И мяса снова отряслись с нас – реальным (чужим) остался лишь переползающий через колдобины мой обессилевший голос: хаос, насилие, обращение в неодушевленный предмет…
– Все понятно! – Она снова сделалась деятельной и светящейся: я был несчастен и немощен, а значит, нуждался в ней. – Выдумал какое-то насилие! Ты просто балда, теперь просить будешь – не подпущу!..
Спиной ко мне под халатом “Испытание верности” невидимо, но ловко натянула съежившиеся испуганным паучком трусики, сделав неуловимое лягушачье движение коленями, чтобы лучше схватилось.
– Стыдливость – первая добродетель юной девушки… – Я все-таки чувствовал себя обязанным хотя бы нудно протестовать против исчезновения голизны.
– Я люблю чувствовать себе одетой.
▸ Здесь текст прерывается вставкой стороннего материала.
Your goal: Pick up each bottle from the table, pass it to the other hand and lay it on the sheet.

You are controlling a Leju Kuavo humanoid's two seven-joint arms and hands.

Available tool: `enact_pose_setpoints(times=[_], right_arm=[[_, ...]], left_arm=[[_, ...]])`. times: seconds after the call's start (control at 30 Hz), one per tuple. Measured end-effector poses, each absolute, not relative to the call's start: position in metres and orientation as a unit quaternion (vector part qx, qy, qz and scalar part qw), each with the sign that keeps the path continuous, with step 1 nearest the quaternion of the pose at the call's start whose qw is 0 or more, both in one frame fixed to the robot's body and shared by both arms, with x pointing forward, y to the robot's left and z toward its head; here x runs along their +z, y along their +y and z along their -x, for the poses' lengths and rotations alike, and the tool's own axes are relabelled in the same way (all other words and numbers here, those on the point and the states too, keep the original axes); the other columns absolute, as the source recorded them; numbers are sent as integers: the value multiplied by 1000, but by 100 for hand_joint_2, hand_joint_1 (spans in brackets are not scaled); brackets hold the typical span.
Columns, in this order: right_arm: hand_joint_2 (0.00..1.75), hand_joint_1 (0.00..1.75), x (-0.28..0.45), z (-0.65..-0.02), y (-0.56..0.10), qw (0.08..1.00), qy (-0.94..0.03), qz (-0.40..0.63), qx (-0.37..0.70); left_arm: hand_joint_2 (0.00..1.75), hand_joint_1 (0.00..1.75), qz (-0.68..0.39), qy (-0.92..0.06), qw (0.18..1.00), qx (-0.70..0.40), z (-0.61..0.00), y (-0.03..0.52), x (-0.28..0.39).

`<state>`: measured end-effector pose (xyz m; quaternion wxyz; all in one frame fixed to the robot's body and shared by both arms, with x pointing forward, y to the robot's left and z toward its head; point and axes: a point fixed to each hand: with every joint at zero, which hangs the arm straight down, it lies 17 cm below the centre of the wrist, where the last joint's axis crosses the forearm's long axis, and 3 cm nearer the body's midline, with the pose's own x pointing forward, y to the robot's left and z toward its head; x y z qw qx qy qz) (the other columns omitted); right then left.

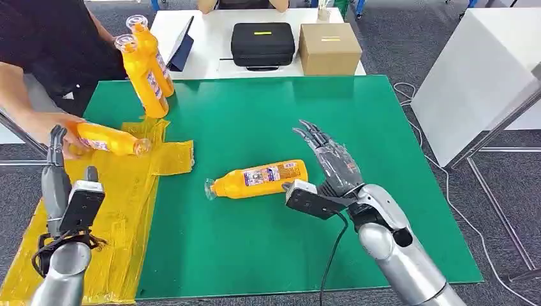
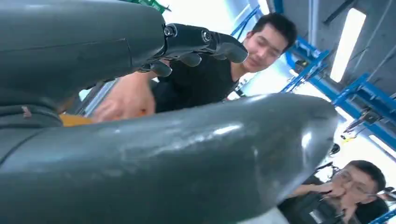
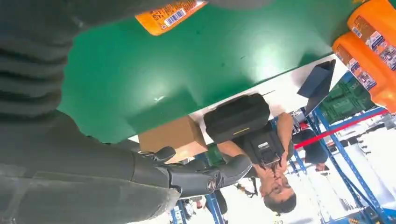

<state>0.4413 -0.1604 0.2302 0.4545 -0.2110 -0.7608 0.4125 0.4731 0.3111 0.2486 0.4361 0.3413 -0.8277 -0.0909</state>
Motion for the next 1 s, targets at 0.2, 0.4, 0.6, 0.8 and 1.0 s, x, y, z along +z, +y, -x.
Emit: enact_pose_setpoints(times=[0.2,0.4,0.6,0.8,1.0], right_arm=[[175,0,226,-473,-167,458,-718,272,447],[175,0,198,-512,-164,475,-648,292,518],[175,0,143,-517,-159,489,-582,294,580],[175,0,111,-510,-154,493,-552,287,608],[175,0,81,-501,-152,509,-517,271,633]], left_arm=[[0,0,-269,-869,414,-13,-468,321,291],[0,0,-240,-893,380,1,-477,314,331],[0,0,-223,-902,369,3,-487,302,346],[0,0,-220,-902,372,-3,-492,297,344],[0,0,-208,-905,371,-8,-502,288,351]])
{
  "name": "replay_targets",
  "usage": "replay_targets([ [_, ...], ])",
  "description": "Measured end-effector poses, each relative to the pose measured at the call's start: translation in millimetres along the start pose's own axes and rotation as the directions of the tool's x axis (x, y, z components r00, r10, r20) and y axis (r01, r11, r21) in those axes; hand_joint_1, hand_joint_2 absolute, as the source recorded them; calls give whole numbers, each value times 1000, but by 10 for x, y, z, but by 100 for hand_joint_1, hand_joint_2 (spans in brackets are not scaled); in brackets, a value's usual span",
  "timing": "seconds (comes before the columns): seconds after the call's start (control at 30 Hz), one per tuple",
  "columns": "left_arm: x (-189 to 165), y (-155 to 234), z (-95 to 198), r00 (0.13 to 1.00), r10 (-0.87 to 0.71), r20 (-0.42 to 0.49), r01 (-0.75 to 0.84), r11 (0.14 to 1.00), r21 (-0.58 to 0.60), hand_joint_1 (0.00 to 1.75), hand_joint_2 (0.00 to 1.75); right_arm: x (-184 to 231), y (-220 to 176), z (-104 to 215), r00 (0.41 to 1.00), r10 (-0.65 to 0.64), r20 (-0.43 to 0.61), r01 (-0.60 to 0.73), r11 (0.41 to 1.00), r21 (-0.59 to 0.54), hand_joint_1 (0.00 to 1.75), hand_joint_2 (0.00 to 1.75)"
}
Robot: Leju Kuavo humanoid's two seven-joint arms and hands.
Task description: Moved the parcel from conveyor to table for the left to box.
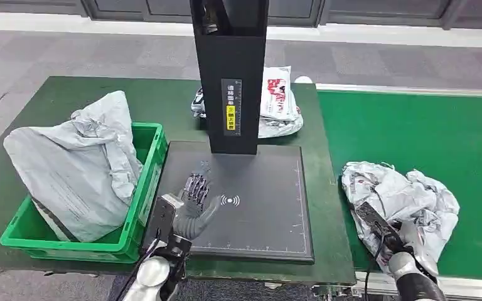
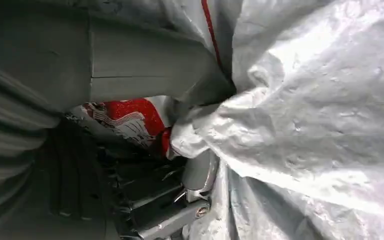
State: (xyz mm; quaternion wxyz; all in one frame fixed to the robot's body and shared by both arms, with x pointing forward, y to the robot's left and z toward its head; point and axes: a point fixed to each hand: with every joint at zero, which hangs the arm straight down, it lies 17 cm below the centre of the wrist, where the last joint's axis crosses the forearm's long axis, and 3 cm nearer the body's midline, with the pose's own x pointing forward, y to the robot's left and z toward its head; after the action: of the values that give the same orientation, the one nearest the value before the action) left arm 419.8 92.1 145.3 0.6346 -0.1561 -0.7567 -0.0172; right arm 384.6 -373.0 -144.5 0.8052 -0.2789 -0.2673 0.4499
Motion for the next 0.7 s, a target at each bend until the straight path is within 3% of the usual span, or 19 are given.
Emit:
replay_targets([
  [0.1, 6, 16, -4, 1000, 5, 2, -5, 1000, 8, 0, 175, 55, -23, -3, 998, -67, 22, 67, 998, 4, 175, 175],
  [0.23, 15, 58, 4, 1000, 5, 6, -6, 1000, 25, 0, 175, 234, -61, 11, 959, -262, 109, 260, 965, 33, 175, 175],
  [0.4, 17, 62, 6, 1000, 5, 7, -5, 1000, 26, 0, 175, 248, -65, 13, 954, -277, 117, 274, 961, 37, 175, 175],
  [0.47, 25, 89, 21, 1000, 1, 13, -1, 999, 37, 0, 175, 448, -83, 66, 876, -437, 204, 423, 899, 111, 175, 175],
  [0.5, 18, 142, 72, 1000, -8, 19, 7, 999, 50, 0, 175, 668, -181, 197, 669, -680, 300, 637, 732, 240, 175, 175],
  [0.7, -41, 179, 133, 1000, -16, 4, 16, 998, 53, 0, 175, 621, -186, 202, 628, -722, 291, 681, 691, 244, 175, 175],
])
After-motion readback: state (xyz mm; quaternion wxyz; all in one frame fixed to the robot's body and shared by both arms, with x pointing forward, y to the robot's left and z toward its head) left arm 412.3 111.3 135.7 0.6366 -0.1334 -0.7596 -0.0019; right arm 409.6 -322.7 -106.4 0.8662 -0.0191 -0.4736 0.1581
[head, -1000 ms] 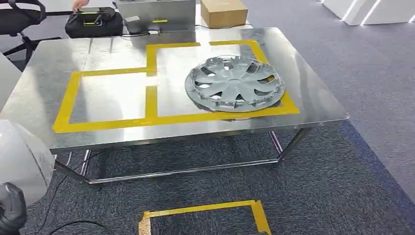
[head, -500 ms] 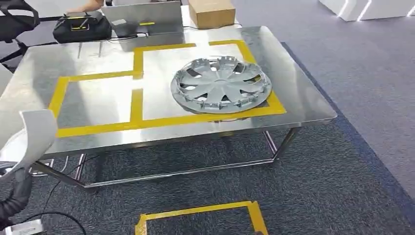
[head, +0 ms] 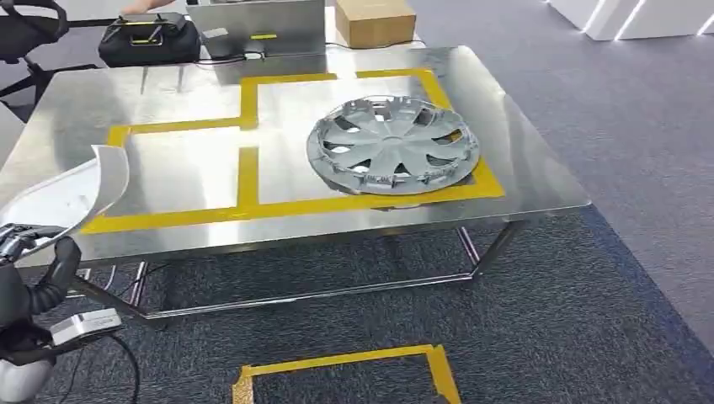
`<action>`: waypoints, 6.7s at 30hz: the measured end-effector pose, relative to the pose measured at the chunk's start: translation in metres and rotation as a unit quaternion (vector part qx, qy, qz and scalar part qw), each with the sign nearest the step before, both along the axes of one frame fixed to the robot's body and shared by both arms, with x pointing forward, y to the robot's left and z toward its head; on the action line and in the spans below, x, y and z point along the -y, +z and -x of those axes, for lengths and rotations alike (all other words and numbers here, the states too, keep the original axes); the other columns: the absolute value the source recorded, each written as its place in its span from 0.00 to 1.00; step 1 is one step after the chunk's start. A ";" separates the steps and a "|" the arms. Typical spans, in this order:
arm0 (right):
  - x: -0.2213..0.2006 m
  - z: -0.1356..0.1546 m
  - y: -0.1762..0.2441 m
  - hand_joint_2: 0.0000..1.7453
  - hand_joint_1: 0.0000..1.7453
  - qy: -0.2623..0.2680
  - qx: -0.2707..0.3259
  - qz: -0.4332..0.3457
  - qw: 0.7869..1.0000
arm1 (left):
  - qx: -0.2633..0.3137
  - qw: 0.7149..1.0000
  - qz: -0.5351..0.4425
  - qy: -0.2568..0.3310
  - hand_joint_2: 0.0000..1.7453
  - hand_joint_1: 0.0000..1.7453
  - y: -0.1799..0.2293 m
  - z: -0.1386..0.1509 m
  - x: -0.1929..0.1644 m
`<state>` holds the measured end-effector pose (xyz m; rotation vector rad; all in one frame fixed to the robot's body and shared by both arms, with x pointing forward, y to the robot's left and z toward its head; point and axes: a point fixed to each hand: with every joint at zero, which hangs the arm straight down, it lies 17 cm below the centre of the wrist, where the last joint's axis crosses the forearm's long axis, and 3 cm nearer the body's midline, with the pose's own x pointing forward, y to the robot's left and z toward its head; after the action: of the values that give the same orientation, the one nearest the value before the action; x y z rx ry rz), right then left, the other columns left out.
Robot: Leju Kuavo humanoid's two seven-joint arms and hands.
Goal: Take the parts from the cabinet and place them on the table.
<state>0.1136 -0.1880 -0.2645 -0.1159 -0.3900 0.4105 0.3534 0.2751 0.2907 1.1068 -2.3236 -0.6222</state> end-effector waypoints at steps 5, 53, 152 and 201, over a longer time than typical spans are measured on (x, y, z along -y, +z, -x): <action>0.001 0.001 -0.001 0.00 0.00 0.000 -0.006 0.004 1.000 | 0.013 1.000 0.009 0.003 1.00 1.00 0.001 0.005 -0.001; -0.011 -0.005 0.002 0.00 0.00 0.008 -0.011 -0.022 1.000 | 0.048 0.999 -0.007 0.005 1.00 1.00 0.014 0.006 0.008; -0.022 -0.013 0.004 0.00 0.00 0.052 -0.041 -0.043 0.997 | -0.127 0.905 -0.396 0.093 0.00 0.00 -0.119 -0.216 0.026; -0.012 0.014 -0.003 0.00 0.00 -0.014 -0.046 -0.038 0.998 | -0.024 0.957 0.261 -0.127 0.00 0.00 0.001 -0.030 0.027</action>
<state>0.0993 -0.1759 -0.2672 -0.0285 -0.3121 0.3710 0.3833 0.2480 0.2914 0.5499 -2.4026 -0.0950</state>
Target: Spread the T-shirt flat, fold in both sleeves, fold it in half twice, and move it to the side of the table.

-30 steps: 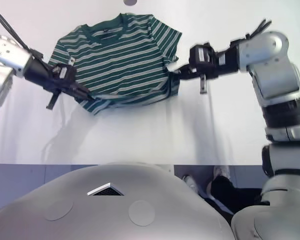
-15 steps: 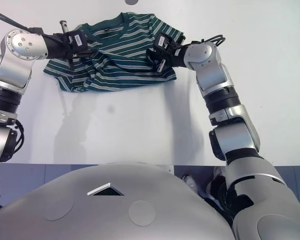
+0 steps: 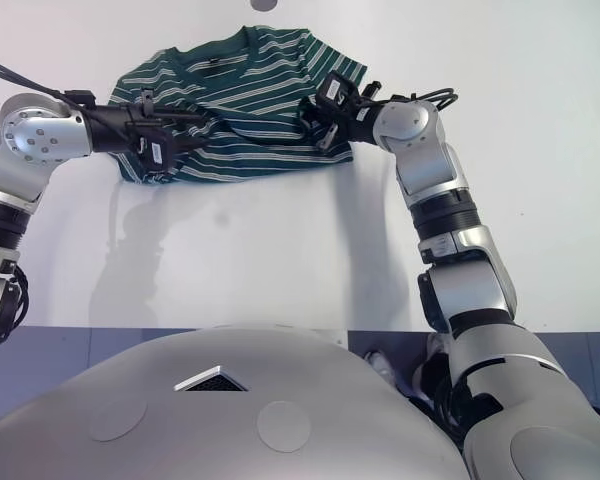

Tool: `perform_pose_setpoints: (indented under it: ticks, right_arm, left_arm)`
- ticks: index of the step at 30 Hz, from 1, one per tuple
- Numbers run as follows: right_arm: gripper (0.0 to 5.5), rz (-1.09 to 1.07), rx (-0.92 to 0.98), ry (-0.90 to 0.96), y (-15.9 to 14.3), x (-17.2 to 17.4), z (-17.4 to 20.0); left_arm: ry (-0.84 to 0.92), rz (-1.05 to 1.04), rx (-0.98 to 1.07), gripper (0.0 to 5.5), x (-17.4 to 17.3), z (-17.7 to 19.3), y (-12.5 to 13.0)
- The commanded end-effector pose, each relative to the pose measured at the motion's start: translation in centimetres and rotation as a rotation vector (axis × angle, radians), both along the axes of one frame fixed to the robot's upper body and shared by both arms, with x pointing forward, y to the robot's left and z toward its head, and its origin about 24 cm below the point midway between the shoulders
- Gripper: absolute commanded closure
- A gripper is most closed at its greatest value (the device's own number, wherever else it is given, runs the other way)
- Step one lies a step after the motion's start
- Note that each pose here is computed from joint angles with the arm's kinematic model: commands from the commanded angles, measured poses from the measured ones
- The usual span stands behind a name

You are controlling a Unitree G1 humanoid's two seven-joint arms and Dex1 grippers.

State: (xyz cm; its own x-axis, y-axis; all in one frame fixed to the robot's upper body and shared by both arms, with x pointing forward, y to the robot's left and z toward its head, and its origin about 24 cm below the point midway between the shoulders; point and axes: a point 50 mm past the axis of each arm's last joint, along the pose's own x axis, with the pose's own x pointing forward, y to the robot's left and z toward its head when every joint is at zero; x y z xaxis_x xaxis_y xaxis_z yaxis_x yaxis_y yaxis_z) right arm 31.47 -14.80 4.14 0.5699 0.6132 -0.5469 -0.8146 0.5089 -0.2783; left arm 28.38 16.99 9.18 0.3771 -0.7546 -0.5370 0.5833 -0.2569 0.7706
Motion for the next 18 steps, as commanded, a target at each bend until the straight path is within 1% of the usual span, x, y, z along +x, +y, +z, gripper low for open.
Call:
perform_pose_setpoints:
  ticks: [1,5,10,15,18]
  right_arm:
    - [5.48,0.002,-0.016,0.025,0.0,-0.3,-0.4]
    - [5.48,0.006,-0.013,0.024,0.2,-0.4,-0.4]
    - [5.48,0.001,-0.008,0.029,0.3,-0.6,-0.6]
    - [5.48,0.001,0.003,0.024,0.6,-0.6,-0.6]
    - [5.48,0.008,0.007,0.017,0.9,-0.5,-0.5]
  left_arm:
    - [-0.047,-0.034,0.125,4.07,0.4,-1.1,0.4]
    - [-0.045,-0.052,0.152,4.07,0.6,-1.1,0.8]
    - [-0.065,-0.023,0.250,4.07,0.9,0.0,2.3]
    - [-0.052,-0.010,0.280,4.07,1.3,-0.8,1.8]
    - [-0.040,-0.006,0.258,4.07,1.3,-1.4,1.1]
До чего надоело жить на складе!.. – мимолетный взгляд на пузатый штабель, где плющили друг друга огромные раздувшиеся баулы.
– Наоборот! Мобильность, кочевая культура…
– Издевайся, издевайся.
Тоненькая персиянка в халатике татарской расцветки, она летает из кухни в гудящую ванную с такой стремительностью, что собака каждый раз успевает сделать за ней лишь три-четыре понурых шага.
– Невольник не должен входить в ванную к госпоже – он должен поставить поднос у порога, не поднимая глаз.
– Не может же повелительница раздеваться сама! – Я ввинтил палец под врезавшуюся резинку ее цветущей лужайки.
– Я, по-моему, там облысела… – жалобно.
– Ленин тоже рано облысел. – Я был добр и прост, как сам Ильич.
Она, мгновение поколебавшись, залихватски управилась со своим портативным цветничком, мгновенно съежившимся на половичке, и перешагнула в пенящуюся ванну. Нормальные подернутые рябью дрябления бедра зрелой женщины, просачивающаяся марганцовка. Я заставлял себя смотреть, смотреть, набираться ума. Подспущенные мешочки с глянцевой регулярностью шрамиков среди белой причудливости затянувшихся трещин…
– У меня была хорошая грудь, – поймав мой взгляд, жалобно прикрылась ладошками.